Explanation: ***Kidney*** - Bellini duct carcinoma is a **rare and aggressive subtype of renal cell carcinoma (RCC)**, originating from the collecting ducts of Bellini in the kidney. [1] - It accounts for a very small percentage of all RCCs and is characterized by a **poor prognosis**. *Liver* - The liver is affected by primary cancers like **hepatocellular carcinoma** and **cholangiocarcinoma**, or by metastatic disease, none of which arise from Bellini ducts. - Bellini ducts are structures **exclusive to the kidney**, not found in the liver. *Spleen* - Primary cancers of the spleen are **extremely rare**, with most malignant lesions being **lymphomas** or metastases. [2] - The spleen is a **lymphoid organ** and does not contain Bellini ducts. *Heart* - Primary cardiac tumors are uncommon, with the majority being **benign myxomas**. Malignant tumors include **sarcomas**. - The heart's anatomy is distinct and **does not contain any structures analogous to Bellini ducts**. **References:** [1] Kumar V, Abbas AK, et al.. Robbins and Cotran Pathologic Basis of Disease. 9th ed. The Kidney, pp. 959-961. [2] Kumar V, Abbas AK, et al.. Robbins and Cotran Pathologic Basis of Disease. 9th ed. Diseases of White Blood Cells, Lymph Nodes, Spleen, and Thymus, pp. 605-606.
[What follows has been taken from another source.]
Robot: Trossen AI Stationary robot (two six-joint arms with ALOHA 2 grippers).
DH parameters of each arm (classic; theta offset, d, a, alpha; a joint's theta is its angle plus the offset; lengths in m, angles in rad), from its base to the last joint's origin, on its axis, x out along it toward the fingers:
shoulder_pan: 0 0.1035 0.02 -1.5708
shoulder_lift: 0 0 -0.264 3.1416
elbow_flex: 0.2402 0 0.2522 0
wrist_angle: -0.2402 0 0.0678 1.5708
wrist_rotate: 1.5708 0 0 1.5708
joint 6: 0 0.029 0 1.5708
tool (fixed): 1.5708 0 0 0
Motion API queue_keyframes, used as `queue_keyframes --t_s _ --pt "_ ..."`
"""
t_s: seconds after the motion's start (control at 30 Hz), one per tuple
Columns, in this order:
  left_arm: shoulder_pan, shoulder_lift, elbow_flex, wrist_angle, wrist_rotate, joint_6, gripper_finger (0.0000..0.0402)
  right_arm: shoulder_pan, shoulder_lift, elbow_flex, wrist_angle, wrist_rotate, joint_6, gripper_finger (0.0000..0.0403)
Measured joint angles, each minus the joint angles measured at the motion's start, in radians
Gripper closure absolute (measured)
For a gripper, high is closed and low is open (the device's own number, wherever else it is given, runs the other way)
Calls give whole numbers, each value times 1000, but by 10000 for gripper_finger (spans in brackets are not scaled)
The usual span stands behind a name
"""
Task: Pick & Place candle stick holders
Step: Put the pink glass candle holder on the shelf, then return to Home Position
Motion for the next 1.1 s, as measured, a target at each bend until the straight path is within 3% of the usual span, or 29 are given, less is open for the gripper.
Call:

Question 19: Which type of necrosis is characterized by deposition of immune complexes and fibrin in the walls of blood vessels?

A. Liquefactive necrosis
B. Coagulative necrosis
C. Caseous necrosis
D. Fibrinoid necrosis (Correct Answer)

Explanation: ***Fibrinoid necrosis*** - This type of necrosis is classically associated with **immune-mediated vascular damage**, where antigen-antibody complexes are deposited in arterial walls [2]. - The microscopic appearance is characterized by bright pink, amorphous material composed of **fibrin and immune complexes**, giving a fibrin-like staining pattern [1]. *Liquefactive necrosis* - Characterized by the **dissolution of dead cells into a viscous liquid mass**, often seen in bacterial infections or brain infarcts. - The necrotic tissue is replaced by inflammatory cells and fluid, rather than immune complex deposits. *Coagulative necrosis* - Occurs due to **ischemia**, leading to protein denaturation and preservation of cell outlines for a period. - It does not involve the deposition of immune complexes or fibrin in vessel walls. *Caseous necrosis* - A form of coagulative necrosis associated with **tuberculosis**, characterized by a friable, "cheese-like" appearance. - It primarily involves granulomatous inflammation and macrophage accumulation, not immune complex deposition in blood vessels. **References:** [1] Kumar V, Abbas AK, et al.. Robbins and Cotran Pathologic Basis of Disease. 9th ed. Diseases of Infancy and Childhood, pp. 514-518. [2] Kumar V, Abbas AK, et al.. Robbins and Cotran Pathologic Basis of Disease. 9th ed. Diseases of the Immune System, pp. 214-242.